* [What to do]
Repeat the lines below exactly as written, please, from the line with "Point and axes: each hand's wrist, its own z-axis" to the line with "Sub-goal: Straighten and", both lines included, and no others.

* [Records for this exercise]
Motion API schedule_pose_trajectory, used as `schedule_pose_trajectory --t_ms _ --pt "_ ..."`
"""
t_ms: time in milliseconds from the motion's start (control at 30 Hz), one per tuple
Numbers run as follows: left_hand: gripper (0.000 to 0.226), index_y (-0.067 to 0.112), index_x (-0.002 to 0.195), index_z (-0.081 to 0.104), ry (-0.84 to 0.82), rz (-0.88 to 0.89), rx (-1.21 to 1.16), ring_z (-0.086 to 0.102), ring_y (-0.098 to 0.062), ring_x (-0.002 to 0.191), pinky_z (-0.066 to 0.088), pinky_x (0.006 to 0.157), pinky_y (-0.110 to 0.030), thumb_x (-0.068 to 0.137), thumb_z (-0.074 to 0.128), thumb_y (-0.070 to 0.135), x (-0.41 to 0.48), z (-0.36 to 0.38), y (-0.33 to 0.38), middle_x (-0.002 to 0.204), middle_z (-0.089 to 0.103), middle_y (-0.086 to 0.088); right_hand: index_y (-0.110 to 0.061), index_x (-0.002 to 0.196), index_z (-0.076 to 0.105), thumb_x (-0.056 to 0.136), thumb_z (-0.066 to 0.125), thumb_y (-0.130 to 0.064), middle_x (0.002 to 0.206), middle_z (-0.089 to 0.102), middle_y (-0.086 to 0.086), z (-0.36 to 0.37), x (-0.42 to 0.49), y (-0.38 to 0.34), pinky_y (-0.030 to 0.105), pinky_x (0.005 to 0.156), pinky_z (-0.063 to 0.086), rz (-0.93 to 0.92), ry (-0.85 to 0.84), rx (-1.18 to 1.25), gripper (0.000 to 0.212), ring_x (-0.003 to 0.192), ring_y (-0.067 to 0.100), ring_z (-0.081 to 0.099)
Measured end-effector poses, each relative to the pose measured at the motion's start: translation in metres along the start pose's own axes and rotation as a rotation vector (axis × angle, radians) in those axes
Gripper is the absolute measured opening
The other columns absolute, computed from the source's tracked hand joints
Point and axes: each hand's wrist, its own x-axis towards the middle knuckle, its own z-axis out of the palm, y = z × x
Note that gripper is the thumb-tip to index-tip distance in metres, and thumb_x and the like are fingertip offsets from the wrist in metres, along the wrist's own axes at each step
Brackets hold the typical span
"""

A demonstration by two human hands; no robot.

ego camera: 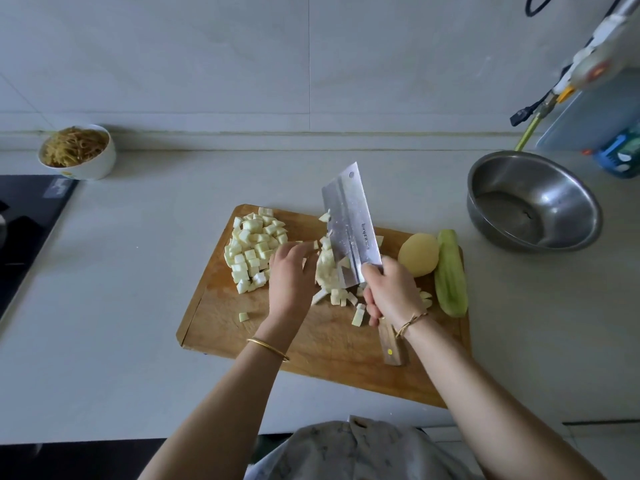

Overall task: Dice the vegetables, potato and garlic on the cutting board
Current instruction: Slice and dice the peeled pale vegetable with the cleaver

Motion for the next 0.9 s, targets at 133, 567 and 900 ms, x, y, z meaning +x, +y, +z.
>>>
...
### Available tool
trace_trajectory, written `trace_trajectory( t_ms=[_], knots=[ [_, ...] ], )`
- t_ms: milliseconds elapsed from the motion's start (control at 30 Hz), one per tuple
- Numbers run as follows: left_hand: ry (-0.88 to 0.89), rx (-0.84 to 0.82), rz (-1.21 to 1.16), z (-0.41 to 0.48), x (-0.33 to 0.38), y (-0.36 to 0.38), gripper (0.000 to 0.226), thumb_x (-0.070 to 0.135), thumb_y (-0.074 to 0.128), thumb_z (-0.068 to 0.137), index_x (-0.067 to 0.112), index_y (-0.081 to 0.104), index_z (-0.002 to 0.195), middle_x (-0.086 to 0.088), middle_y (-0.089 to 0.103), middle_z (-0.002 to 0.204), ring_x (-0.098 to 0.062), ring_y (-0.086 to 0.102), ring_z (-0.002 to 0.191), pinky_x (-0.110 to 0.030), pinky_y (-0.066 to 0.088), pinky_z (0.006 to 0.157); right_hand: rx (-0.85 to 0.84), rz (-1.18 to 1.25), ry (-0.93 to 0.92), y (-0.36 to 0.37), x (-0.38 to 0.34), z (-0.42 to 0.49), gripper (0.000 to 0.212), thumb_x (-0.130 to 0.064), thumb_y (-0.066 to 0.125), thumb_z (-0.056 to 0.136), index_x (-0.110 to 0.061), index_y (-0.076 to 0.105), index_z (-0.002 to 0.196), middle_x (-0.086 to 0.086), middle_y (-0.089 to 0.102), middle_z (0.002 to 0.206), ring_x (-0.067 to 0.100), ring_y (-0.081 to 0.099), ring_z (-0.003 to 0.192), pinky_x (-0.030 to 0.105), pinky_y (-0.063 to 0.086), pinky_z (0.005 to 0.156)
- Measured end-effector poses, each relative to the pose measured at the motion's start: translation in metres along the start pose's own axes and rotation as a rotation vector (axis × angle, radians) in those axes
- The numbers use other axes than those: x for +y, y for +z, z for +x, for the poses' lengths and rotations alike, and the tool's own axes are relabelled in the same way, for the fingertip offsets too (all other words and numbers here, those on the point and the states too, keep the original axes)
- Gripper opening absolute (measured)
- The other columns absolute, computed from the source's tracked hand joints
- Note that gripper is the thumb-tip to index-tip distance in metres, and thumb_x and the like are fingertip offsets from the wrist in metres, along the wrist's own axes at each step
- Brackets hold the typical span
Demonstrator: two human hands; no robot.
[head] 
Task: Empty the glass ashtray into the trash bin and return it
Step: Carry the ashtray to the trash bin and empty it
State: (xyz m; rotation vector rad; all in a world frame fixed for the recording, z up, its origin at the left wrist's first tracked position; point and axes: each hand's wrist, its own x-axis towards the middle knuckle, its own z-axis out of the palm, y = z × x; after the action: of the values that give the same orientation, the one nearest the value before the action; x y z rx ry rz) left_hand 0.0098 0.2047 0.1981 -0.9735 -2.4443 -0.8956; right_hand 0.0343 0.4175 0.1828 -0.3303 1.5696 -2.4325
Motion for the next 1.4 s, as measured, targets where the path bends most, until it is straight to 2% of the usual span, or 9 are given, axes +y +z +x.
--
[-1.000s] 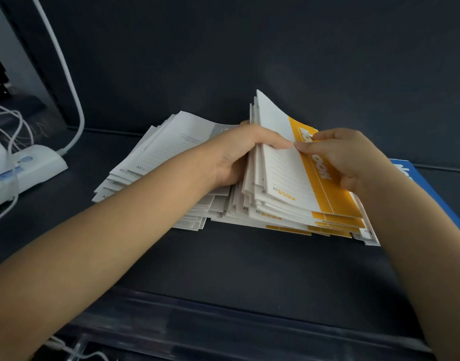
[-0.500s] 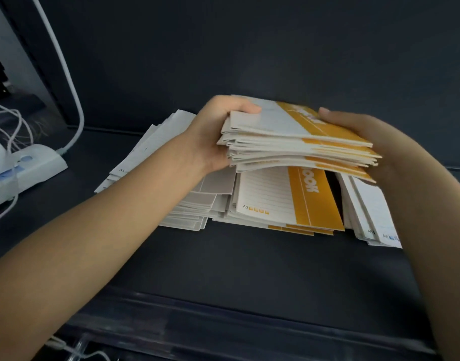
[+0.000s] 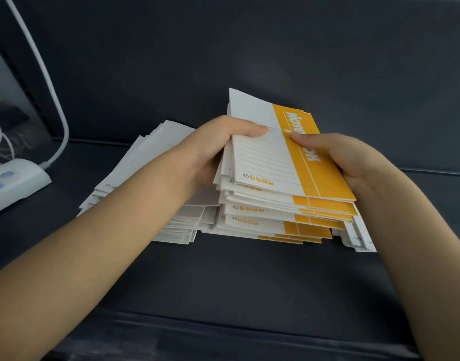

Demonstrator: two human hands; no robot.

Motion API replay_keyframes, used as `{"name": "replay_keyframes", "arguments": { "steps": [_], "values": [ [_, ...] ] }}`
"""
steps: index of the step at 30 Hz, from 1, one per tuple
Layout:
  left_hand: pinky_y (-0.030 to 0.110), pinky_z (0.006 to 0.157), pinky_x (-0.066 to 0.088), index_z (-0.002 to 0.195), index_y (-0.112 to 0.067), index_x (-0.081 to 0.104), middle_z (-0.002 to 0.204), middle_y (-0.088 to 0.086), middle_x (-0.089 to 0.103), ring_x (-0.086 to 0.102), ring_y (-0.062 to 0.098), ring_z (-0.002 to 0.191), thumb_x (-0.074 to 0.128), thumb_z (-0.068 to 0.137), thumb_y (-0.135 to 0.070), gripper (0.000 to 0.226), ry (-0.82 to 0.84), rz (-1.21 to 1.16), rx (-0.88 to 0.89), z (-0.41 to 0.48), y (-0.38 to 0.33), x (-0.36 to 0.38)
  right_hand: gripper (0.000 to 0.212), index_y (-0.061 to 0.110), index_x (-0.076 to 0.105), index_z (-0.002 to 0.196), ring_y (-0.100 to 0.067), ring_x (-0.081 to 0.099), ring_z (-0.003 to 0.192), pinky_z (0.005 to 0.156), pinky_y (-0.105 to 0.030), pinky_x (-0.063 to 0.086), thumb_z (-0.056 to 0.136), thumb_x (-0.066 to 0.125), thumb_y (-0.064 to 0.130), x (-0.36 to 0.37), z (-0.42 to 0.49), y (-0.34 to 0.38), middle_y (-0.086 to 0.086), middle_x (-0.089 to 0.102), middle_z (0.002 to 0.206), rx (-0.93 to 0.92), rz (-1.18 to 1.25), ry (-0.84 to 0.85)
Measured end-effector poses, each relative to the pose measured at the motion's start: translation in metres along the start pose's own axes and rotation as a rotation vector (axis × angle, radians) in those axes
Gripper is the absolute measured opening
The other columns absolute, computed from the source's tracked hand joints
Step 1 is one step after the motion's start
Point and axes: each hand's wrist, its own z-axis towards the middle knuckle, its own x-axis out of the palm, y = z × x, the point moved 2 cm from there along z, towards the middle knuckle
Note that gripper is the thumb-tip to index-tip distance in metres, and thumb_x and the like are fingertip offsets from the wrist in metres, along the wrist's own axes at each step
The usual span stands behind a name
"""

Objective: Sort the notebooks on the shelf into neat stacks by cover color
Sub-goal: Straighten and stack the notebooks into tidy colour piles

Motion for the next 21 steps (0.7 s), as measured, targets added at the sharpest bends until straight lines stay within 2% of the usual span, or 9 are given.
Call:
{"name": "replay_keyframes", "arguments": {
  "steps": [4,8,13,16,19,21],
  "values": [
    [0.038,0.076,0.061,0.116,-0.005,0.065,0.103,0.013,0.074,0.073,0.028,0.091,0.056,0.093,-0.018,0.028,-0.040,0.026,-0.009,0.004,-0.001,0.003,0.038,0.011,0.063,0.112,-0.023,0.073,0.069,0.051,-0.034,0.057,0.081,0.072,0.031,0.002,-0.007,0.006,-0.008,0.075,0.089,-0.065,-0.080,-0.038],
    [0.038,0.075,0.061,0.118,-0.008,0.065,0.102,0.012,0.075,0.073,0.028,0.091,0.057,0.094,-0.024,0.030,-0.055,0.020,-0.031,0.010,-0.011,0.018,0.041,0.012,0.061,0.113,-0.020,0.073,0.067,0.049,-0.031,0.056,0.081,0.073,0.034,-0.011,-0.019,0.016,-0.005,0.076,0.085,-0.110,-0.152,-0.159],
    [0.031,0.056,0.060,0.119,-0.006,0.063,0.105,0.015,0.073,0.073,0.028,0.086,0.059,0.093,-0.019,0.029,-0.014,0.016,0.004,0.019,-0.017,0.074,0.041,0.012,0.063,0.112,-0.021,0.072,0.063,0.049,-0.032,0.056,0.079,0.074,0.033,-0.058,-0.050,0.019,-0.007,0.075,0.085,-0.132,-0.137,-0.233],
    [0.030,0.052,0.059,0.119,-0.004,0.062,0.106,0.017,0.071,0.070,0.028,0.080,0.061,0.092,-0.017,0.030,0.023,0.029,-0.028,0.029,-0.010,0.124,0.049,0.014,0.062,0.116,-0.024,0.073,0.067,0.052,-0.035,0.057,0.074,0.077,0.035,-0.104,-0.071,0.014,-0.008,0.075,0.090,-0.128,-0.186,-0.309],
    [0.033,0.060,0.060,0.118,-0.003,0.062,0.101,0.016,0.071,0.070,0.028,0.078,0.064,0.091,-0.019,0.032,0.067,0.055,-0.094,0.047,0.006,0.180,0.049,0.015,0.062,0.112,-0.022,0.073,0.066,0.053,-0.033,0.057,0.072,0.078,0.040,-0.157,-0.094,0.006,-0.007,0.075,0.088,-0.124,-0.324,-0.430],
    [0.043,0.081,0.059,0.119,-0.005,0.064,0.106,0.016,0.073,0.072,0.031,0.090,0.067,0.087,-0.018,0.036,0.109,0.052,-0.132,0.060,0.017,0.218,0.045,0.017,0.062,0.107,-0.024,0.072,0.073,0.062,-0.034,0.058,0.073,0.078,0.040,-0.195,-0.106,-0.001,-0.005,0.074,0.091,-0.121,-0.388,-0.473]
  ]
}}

* [Your response]
Point and axes: each hand's wrist, its own z-axis towards the middle knuckle, its own x-axis out of the palm, y = z × x, the point moved 2 cm from there along z, towards the middle knuckle
Note that gripper is the thumb-tip to index-tip distance in metres, and thumb_x and the like are fingertip offsets from the wrist in metres, along the wrist's own axes at each step
The usual span stands behind a name
"""

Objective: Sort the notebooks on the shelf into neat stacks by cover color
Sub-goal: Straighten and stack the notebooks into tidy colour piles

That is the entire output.